When Barone turns to Colorado, which is in Romney’s column now, and former Obama 2008 states Wisconsin, Pennsylvania and Michigan, where Romney is closing fast, he points out that the only way Michigan and Pennsylvania can be close is if suburbanites are leaving Obama for Romney.
Barone also makes the cogent analysis that the reason Ohio is still narrowly Obama’s is that unlike Pennsylvania and Michigan, where the affluent suburban counties comprise one-fourth of the vote, in Ohio those counties only amount to one-eighth of the vote.
And Barone has hard evidence for his claim; the 2008 exit poll showed Obama narrowly carrying voters with incomes over $75,000, while 2012 post-debate Pew Research and Battleground polls have shown Romney winning the affluent suburbanite votes by statistically significant margins.

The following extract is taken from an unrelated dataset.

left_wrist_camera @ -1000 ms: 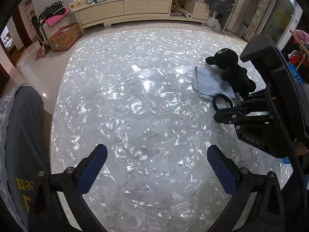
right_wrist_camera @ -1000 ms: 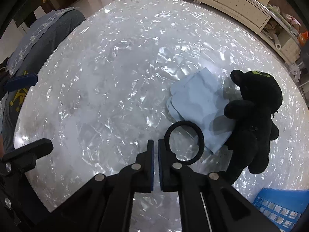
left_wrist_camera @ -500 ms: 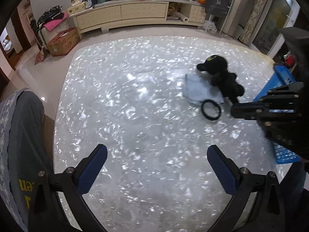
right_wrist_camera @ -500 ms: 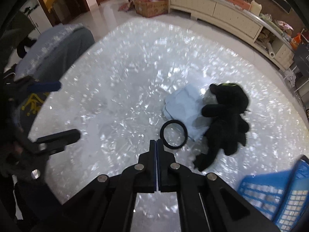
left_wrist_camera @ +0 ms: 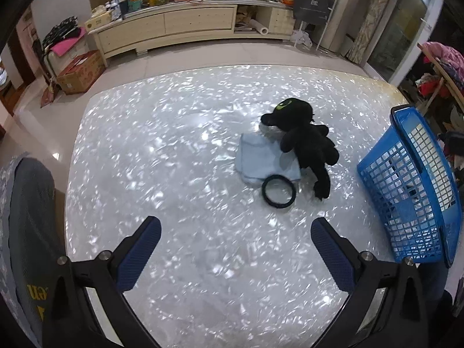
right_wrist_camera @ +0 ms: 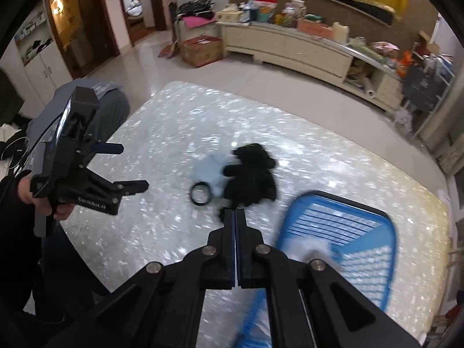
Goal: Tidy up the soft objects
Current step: 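Grasp the black ring with the right gripper and carry it to the basket, then open the right gripper to release the ring into the basket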
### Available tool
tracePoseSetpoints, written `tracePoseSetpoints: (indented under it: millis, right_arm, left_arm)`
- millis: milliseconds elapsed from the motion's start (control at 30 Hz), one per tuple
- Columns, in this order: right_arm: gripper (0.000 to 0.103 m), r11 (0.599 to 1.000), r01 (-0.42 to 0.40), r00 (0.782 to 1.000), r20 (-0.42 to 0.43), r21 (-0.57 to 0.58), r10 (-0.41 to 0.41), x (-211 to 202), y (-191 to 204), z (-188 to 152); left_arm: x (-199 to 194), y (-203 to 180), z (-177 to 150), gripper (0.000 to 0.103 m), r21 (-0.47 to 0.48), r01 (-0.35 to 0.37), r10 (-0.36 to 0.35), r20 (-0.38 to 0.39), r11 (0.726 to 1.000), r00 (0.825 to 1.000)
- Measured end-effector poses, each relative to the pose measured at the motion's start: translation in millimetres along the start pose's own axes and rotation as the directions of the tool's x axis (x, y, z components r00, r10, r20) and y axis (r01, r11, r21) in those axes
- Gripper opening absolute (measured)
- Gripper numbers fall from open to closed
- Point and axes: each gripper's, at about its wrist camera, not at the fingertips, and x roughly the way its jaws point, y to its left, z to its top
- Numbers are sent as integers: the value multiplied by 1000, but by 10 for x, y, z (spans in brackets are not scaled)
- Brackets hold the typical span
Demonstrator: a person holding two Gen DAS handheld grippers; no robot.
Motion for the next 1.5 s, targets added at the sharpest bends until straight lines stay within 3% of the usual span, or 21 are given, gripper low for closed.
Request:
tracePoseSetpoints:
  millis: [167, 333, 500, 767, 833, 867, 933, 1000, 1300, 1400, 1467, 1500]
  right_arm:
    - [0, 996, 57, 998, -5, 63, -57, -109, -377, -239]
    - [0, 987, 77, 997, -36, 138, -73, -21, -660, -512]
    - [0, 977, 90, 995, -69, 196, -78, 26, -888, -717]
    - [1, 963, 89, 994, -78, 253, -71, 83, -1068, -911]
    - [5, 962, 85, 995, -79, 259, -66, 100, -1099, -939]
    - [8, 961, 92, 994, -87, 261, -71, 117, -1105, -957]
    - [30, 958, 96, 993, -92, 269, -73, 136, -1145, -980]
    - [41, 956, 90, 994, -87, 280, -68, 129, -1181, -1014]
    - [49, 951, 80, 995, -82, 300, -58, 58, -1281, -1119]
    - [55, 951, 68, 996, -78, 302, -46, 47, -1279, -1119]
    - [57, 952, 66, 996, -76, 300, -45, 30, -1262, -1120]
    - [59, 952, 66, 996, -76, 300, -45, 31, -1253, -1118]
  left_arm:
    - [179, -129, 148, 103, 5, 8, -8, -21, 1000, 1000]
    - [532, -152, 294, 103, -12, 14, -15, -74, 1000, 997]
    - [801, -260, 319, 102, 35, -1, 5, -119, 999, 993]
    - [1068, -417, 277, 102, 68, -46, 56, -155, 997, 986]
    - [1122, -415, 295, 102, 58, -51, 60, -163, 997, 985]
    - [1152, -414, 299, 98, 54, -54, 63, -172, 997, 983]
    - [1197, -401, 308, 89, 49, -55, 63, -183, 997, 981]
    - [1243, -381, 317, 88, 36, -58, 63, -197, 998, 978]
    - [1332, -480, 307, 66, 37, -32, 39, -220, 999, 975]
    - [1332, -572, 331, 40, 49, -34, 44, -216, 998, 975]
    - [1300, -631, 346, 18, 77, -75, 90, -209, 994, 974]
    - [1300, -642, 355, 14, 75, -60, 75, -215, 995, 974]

In a truly stunning development, Barone reports that college-educated women have been moving toward Romney since Oct. 3. Barone likens this election to 1980, when he notes:
“…vast numbers of voters switched from Jimmy Carter to Ronald Reagan after their single debate one week before the election. In that debate, the challenger showed he had presidential stature and the incumbent president seemed petulant and small-minded … Most voters dislike Obama's domestic policies and are dissatisfied with the sluggish economy. And now they seem to believe have an alternative with presidential stature.
Suburbanites for Romney. College-educated students for Romney. There is big trouble in Obama’s paradise.